Für mich war das Eröffnungsspiel bei der Handball-Weltmeisterschaft mit dem 30:19-Sieg gegen Korea eine überzeugende Angelegenheit mit einem passenden Ergebnis. Ein guter Aufgalopp der deutschen Nationalmannschaft, aber mit viel Luft nach oben. Super gefallen hat mir die tolle Stimmung in der Halle mit den tollen Zuschauern, die sich alle sichtlich auf die WM gefreut und gejubelt und gefeiert und so für eine fantastische Stimmung gesorgt haben.

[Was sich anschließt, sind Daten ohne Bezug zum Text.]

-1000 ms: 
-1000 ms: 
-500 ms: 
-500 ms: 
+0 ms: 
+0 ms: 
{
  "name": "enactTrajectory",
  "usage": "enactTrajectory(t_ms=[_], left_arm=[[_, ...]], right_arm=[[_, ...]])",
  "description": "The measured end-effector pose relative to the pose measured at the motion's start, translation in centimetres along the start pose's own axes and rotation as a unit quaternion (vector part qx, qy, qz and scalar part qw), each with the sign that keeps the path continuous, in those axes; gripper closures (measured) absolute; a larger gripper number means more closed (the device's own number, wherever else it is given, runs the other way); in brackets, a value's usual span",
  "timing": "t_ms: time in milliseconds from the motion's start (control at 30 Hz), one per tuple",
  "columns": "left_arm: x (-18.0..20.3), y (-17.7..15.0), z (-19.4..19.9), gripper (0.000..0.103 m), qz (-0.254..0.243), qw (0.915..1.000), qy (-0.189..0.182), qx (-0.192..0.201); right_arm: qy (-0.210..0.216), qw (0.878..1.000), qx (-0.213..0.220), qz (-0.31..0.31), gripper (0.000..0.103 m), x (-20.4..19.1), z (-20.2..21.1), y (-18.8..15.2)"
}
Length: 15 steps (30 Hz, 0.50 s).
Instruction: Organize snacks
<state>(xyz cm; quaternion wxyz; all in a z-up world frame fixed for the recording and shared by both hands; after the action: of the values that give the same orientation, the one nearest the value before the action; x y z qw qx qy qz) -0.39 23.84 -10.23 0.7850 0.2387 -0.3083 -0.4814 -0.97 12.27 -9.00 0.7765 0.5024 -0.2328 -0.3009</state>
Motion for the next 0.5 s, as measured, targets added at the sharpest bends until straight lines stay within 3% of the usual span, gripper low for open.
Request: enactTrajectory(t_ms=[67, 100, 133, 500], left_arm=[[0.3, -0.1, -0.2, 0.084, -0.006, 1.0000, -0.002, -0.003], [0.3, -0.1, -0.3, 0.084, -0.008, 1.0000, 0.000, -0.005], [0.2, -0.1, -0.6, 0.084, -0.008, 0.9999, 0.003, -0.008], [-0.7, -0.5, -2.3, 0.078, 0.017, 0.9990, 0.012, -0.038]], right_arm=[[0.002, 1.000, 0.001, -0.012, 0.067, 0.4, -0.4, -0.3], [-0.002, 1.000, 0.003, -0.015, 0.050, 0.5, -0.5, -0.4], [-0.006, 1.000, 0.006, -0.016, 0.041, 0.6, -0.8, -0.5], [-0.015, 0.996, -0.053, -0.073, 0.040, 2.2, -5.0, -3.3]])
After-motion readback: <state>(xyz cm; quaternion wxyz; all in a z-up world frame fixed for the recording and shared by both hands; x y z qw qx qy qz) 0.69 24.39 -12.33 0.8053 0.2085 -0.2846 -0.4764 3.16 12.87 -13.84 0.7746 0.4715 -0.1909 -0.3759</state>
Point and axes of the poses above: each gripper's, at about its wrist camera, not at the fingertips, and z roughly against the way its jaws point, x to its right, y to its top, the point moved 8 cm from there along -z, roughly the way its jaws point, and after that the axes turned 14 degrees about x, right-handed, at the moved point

Auch wenn immer klar ist, dass es schwer ist, in ein Turnier zu kommen, hat die deutsche Mannschaft doch schnell gegen die Koreaner gezeigt, dass sie deutlich stärker ist. Aber die Jungs sind dadurch leider nicht in das Selbstverständnis gekommen, den Gegner klar zu dominieren. Sie haben für mich viel zu viele Chancen liegen gelassen und so zu wenig Tore gemacht. Klare Chancen nicht zu verwerten, könnte im Verlauf des Turniers durchaus zum Problem werden.

Gut war, dass alle 16 Spieler auf der Platte waren, Turnierluft geschnuppert haben und somit nun im Wettkampfmodus sind. Außerdem haben alle Feldspieler für sich Erfolgserlebnisse verbucht. Nur drei Spieler haben keine Tore gemacht: Fabian Wiede hat dafür gute Anspiele gezeigt, Finn Lemke war in der Abwehr überragend und Martin Strobel hat spielerisch prima Sachen gemacht. Somit sind jetzt alle bereit für große Aufgaben.

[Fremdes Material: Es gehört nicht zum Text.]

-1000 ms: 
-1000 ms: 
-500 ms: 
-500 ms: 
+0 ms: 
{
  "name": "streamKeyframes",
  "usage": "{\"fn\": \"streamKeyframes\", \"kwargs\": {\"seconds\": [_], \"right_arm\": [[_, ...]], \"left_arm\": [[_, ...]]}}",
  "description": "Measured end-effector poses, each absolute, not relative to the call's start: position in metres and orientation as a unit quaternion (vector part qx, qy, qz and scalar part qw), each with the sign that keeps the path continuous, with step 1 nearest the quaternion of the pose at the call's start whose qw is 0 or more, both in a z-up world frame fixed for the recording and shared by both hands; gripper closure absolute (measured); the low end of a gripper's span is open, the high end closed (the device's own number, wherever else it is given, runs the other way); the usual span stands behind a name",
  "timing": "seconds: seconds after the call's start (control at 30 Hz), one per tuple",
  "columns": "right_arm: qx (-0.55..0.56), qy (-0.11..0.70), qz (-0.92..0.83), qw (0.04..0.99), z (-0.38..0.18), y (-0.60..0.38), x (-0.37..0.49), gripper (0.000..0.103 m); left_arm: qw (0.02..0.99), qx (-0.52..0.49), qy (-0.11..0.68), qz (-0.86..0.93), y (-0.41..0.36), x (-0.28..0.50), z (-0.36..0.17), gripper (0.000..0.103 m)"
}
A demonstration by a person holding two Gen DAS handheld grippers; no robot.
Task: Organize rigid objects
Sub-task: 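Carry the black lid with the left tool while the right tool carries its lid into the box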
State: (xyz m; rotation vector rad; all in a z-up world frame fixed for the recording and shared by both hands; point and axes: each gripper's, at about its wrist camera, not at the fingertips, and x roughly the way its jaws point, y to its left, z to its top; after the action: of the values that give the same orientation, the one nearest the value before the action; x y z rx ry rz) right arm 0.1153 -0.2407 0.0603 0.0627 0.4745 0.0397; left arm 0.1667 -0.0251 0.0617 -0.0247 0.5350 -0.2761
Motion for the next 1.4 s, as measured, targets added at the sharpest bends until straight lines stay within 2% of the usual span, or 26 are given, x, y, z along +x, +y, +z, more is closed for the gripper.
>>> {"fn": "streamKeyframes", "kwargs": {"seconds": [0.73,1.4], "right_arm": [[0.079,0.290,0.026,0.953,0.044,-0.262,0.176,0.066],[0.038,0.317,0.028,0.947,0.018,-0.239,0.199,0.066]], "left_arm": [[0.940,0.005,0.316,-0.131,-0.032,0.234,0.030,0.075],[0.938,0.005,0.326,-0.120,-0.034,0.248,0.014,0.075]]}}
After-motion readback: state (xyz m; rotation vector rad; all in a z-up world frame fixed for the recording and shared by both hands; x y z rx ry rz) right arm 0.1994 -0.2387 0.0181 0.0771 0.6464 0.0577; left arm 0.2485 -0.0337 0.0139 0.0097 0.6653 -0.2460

Im nächsten Spiel wartet am Samstag mit Brasilien eine viel stärkere Mannschaft auf uns als Korea, sodass eine Steigerung selbstverständlich nötig ist und die Spieler nicht so fahrlässig mit Torchancen umgehen dürfen. Die Jungs werden beim Heimturnier zwar weiter angespannt sein, aber mit dem guten Gefühl vom Auftaktsieg werden sie jetzt, da bin ich mir sicher, das Spiel gegen Brasilien befreiter angehen.